Por enquanto, Jaffar tem lançado singles – além de “A-vós”, ele é autor de “Kimbala”, uma parceria com Julia Mestre, “Quando fui seu par” e de duas músicas que fizeram parte da trilha da novela “Pega pega”, “Ilustração” e “O jarro e a flor”. Mas o artista não descarta a possibilidade de um álbum com uma seleção de canções próprias. “Tenho o desejo e planos de gravar um disco, sim. Acredito que um álbum tem muita força enquanto obra, é mais completo, apesar de os singles serem uma ótima opção tanto como divulgação do trabalho, como de viabilidade de projeto”, diz.

Em tempos de Covid-19, o ator, assim como boa parte da classe artística, viu muitos de seus projetos darem uma pausa forçada. Ele reconhece que não foi fácil, mas era necessário parar. “É difícil, a gente quer sempre estar em movimento, trabalhando, mas o isolamento é extremamente importante para contermos a pandemia. Busquei tirar esse tempo para estudar mais e estar pronto para quando tudo voltar”, explica. Parte da quarentena Jaffar escolheu passar isolado na casa da mãe, fora da agitação do Rio de Janeiro. “Foi reconfortante. Em meio a todo o caos, tive o privilégio de estar em contato com a natureza. Decidi ficar para poder me isolar tanto da pandemia quanto dessa loucura que estamos vivendo na nossa cidade, mas também para ajudar minha mãe com as funções da casa”, descreve.

“Enquanto existir povo, vai existir teatro, música e cinema”, acredita Jaffar Bambirra (Foto: Sergio Santoian)

Sobre os recentes ataques à cultura e aos artistas em geral, Jaffar só encontra uma palavra: absurdo. “Sempre é preciso acreditar em uma recuperação, mas é incrível como em tão pouco tempo conseguiram um desmanche tão grande na nossa cultura.
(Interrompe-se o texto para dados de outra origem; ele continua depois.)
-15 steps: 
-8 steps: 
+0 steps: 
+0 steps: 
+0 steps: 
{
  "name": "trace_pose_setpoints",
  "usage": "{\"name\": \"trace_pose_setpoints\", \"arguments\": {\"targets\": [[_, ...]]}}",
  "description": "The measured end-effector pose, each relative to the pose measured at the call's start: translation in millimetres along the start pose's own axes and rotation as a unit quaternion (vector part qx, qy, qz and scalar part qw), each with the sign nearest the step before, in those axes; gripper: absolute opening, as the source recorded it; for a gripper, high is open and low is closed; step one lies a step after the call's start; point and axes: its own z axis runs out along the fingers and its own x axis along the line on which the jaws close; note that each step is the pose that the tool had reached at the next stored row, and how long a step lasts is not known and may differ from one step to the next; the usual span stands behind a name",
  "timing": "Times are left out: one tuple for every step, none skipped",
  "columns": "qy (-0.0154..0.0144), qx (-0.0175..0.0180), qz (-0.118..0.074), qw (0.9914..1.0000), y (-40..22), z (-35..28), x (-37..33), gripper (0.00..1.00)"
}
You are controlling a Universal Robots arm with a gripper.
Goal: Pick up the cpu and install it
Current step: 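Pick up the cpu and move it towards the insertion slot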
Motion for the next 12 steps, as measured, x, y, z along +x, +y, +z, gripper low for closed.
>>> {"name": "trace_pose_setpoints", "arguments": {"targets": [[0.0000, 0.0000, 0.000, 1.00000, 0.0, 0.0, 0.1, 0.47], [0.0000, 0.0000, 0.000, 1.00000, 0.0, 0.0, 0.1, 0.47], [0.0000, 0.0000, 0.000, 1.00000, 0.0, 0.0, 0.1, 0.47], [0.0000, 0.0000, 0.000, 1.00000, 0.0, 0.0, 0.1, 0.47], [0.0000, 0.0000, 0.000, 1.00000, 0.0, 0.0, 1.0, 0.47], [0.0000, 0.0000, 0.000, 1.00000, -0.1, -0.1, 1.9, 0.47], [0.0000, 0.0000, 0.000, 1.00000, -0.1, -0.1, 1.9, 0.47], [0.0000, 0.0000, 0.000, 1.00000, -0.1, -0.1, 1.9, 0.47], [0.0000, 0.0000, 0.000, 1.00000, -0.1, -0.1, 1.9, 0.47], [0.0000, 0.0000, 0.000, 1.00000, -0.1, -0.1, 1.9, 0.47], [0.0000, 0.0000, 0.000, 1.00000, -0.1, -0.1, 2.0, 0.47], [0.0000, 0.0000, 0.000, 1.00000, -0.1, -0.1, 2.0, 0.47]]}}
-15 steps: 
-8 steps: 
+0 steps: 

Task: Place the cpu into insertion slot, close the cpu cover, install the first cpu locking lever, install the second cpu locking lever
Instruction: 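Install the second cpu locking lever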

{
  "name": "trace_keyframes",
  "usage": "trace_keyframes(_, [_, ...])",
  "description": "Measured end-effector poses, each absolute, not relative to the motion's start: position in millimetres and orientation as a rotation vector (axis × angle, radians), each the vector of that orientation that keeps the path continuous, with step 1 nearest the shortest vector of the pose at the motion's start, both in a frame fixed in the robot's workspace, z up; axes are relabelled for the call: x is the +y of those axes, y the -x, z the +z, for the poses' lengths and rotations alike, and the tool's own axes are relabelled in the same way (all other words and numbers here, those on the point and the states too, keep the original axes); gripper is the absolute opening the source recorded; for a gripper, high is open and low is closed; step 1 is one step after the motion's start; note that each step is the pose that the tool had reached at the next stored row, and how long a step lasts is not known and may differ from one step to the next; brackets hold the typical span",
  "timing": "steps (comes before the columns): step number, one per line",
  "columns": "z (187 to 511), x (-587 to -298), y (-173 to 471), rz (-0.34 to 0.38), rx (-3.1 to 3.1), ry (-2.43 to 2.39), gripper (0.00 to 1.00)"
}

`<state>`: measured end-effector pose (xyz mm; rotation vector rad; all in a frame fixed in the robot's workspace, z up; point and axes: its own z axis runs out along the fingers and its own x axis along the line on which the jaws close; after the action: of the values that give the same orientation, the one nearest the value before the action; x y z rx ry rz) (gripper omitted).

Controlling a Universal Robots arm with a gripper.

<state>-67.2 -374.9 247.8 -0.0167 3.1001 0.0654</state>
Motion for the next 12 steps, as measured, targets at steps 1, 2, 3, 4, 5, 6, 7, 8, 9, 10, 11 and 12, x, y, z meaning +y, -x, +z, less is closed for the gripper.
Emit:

Tudo que tinha sido construído nos últimos 20 anos foi jogado no lixo, por pessoas que ignoram a cultura como parte imprescindível da educação e da formação do nosso povo”, lamenta. “Fico muito triste, mas sei que eles podem fazer o que for: enquanto existir povo, vai existir teatro, música e cinema. Quanto mais eles nos reprimem, mais eles vão ter. A arte é força pulsante do ser humano, é impossível parar”, acredita.